» What the task requires
Set down every entry exactly as it was written.

==== Data provided

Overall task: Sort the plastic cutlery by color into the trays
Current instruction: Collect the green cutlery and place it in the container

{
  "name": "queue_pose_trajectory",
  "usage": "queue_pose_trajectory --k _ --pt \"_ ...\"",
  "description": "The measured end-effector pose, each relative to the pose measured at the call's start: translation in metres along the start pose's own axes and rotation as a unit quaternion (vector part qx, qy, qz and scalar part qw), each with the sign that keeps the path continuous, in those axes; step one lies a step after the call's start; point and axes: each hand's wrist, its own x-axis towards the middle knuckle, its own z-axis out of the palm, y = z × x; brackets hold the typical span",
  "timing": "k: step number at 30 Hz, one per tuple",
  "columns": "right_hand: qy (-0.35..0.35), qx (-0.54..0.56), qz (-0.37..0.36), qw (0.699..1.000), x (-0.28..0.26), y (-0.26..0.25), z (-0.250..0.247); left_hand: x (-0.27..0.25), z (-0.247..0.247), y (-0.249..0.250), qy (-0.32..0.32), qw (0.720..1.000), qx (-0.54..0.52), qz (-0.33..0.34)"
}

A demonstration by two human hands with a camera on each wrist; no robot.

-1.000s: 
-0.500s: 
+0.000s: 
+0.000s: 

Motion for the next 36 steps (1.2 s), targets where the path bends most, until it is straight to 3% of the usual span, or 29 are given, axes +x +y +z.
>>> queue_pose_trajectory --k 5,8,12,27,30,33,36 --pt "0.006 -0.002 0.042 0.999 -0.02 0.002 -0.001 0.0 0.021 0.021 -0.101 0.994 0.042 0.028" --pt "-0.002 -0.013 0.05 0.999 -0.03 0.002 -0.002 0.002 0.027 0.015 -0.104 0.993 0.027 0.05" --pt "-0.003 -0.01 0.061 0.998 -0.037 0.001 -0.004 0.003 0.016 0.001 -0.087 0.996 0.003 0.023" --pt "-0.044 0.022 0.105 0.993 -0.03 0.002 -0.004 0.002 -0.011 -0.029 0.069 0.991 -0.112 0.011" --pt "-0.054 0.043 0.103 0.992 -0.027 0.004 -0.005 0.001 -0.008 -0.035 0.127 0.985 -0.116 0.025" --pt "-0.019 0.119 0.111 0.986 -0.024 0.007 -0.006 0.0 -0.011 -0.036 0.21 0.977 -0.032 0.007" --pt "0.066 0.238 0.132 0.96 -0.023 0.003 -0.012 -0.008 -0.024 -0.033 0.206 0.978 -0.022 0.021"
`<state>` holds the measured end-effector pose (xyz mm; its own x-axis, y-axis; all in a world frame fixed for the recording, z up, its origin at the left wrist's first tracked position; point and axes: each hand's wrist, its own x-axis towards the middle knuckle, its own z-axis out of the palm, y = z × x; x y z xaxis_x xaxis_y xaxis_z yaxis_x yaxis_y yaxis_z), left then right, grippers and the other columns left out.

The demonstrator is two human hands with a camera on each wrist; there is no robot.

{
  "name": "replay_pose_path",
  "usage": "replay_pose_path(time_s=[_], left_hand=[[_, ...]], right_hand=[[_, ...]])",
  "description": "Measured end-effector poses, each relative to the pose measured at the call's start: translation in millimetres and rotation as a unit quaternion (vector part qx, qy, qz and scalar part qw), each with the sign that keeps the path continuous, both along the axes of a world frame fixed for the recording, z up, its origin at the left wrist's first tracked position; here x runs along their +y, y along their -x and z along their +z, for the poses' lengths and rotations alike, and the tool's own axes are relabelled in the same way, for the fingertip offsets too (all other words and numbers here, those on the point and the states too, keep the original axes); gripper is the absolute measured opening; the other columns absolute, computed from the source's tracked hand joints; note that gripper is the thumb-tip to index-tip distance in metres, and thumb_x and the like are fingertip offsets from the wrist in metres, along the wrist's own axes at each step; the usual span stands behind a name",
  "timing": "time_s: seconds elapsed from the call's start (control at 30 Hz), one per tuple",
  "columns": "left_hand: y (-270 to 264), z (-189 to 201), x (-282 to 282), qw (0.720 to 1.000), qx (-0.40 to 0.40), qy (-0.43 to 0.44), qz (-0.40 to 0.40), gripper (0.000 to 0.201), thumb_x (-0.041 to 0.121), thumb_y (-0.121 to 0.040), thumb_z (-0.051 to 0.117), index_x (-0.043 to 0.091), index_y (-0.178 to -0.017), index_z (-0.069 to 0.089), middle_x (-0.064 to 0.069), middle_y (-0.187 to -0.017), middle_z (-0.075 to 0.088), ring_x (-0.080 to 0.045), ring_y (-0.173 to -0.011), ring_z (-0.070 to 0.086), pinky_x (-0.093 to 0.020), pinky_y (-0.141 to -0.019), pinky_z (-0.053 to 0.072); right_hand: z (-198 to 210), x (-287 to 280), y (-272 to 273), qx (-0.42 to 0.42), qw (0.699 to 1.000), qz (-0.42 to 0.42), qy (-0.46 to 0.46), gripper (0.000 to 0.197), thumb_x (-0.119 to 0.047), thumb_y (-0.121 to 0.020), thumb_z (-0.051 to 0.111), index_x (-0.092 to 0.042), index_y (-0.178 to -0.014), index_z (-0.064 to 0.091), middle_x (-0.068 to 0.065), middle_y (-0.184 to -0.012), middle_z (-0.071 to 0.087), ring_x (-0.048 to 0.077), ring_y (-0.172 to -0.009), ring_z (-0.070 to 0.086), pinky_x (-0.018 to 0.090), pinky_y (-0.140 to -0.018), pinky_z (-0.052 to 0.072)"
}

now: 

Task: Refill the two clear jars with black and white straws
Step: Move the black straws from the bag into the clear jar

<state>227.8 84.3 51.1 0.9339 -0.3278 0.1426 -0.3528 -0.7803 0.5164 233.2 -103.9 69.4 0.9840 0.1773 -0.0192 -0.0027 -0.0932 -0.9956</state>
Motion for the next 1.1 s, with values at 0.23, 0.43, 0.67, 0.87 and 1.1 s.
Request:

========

» Answer area
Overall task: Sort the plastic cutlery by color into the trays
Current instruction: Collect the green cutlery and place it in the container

{
  "name": "queue_pose_trajectory",
  "usage": "queue_pose_trajectory --k _ --pt \"_ ...\"",
  "description": "The measured end-effector pose, each relative to the pose measured at the call's start: translation in metres along the start pose's own axes and rotation as a unit quaternion (vector part qx, qy, qz and scalar part qw), each with the sign that keeps the path continuous, in those axes; step one lies a step after the call's start; point and axes: each hand's wrist, its own x-axis towards the middle knuckle, its own z-axis out of the palm, y = z × x; brackets hold the typical span",
  "timing": "k: step number at 30 Hz, one per tuple",
  "columns": "right_hand: qy (-0.35..0.35), qx (-0.54..0.56), qz (-0.37..0.36), qw (0.699..1.000), x (-0.28..0.26), y (-0.26..0.25), z (-0.250..0.247); left_hand: x (-0.27..0.25), z (-0.247..0.247), y (-0.249..0.250), qy (-0.32..0.32), qw (0.720..1.000), qx (-0.54..0.52), qz (-0.33..0.34)"
}

A demonstration by two human hands with a camera on each wrist; no robot.

-1.000s: 
-0.500s: 
+0.000s: 
+0.000s: 

Motion for the next 36 steps (1.2 s), targets where the path bends most, until it is straight to 3% of the usual span, or 29 are given, axes +x +y +z.
>>> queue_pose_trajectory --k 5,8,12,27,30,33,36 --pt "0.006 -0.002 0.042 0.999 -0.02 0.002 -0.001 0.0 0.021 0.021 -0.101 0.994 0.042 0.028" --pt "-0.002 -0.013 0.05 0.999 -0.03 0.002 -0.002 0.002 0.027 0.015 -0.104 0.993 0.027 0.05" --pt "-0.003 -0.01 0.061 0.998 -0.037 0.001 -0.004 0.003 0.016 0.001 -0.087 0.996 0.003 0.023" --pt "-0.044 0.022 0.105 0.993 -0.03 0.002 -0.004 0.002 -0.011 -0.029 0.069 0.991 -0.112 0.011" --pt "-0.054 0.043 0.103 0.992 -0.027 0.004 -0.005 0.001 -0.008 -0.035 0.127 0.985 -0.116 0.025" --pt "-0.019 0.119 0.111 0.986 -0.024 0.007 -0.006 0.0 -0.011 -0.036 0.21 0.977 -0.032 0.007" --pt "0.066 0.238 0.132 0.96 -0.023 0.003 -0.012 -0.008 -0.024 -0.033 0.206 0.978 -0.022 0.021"
`<state>` holds the measured end-effector pose (xyz mm; its own x-axis, y-axis; all in a world frame fixed for the recording, z up, its origin at the left wrist's first tracked position; point and axes: each hand's wrist, its own x-axis towards the middle knuckle, its own z-axis out of the palm, y = z × x; x y z xaxis_x xaxis_y xaxis_z yaxis_x yaxis_y yaxis_z), left then right, grippers and the other columns left out.

The demonstrator is two human hands with a camera on each wrist; there is no robot.

{
  "name": "replay_pose_path",
  "usage": "replay_pose_path(time_s=[_], left_hand=[[_, ...]], right_hand=[[_, ...]])",
  "description": "Measured end-effector poses, each relative to the pose measured at the call's start: translation in millimetres and rotation as a unit quaternion (vector part qx, qy, qz and scalar part qw), each with the sign that keeps the path continuous, both along the axes of a world frame fixed for the recording, z up, its origin at the left wrist's first tracked position; here x runs along their +y, y along their -x and z along their +z, for the poses' lengths and rotations alike, and the tool's own axes are relabelled in the same way, for the fingertip offsets too (all other words and numbers here, those on the point and the states too, keep the original axes); gripper is the absolute measured opening; the other columns absolute, computed from the source's tracked hand joints; note that gripper is the thumb-tip to index-tip distance in metres, and thumb_x and the like are fingertip offsets from the wrist in metres, along the wrist's own axes at each step; the usual span stands behind a name",
  "timing": "time_s: seconds elapsed from the call's start (control at 30 Hz), one per tuple",
  "columns": "left_hand: y (-270 to 264), z (-189 to 201), x (-282 to 282), qw (0.720 to 1.000), qx (-0.40 to 0.40), qy (-0.43 to 0.44), qz (-0.40 to 0.40), gripper (0.000 to 0.201), thumb_x (-0.041 to 0.121), thumb_y (-0.121 to 0.040), thumb_z (-0.051 to 0.117), index_x (-0.043 to 0.091), index_y (-0.178 to -0.017), index_z (-0.069 to 0.089), middle_x (-0.064 to 0.069), middle_y (-0.187 to -0.017), middle_z (-0.075 to 0.088), ring_x (-0.080 to 0.045), ring_y (-0.173 to -0.011), ring_z (-0.070 to 0.086), pinky_x (-0.093 to 0.020), pinky_y (-0.141 to -0.019), pinky_z (-0.053 to 0.072); right_hand: z (-198 to 210), x (-287 to 280), y (-272 to 273), qx (-0.42 to 0.42), qw (0.699 to 1.000), qz (-0.42 to 0.42), qy (-0.46 to 0.46), gripper (0.000 to 0.197), thumb_x (-0.119 to 0.047), thumb_y (-0.121 to 0.020), thumb_z (-0.051 to 0.111), index_x (-0.092 to 0.042), index_y (-0.178 to -0.014), index_z (-0.064 to 0.091), middle_x (-0.068 to 0.065), middle_y (-0.184 to -0.012), middle_z (-0.071 to 0.087), ring_x (-0.048 to 0.077), ring_y (-0.172 to -0.009), ring_z (-0.070 to 0.086), pinky_x (-0.018 to 0.090), pinky_y (-0.140 to -0.018), pinky_z (-0.052 to 0.072)"
}

now: 

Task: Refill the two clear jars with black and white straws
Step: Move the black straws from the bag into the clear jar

<state>227.8 84.3 51.1 0.9339 -0.3278 0.1426 -0.3528 -0.7803 0.5164 233.2 -103.9 69.4 0.9840 0.1773 -0.0192 -0.0027 -0.0932 -0.9956</state>
Motion for the next 1.1 s, with values at 0.23, 0.43, 0.67, 0.87 and 1.1 s.
Request:

With this, the exercise has been completed.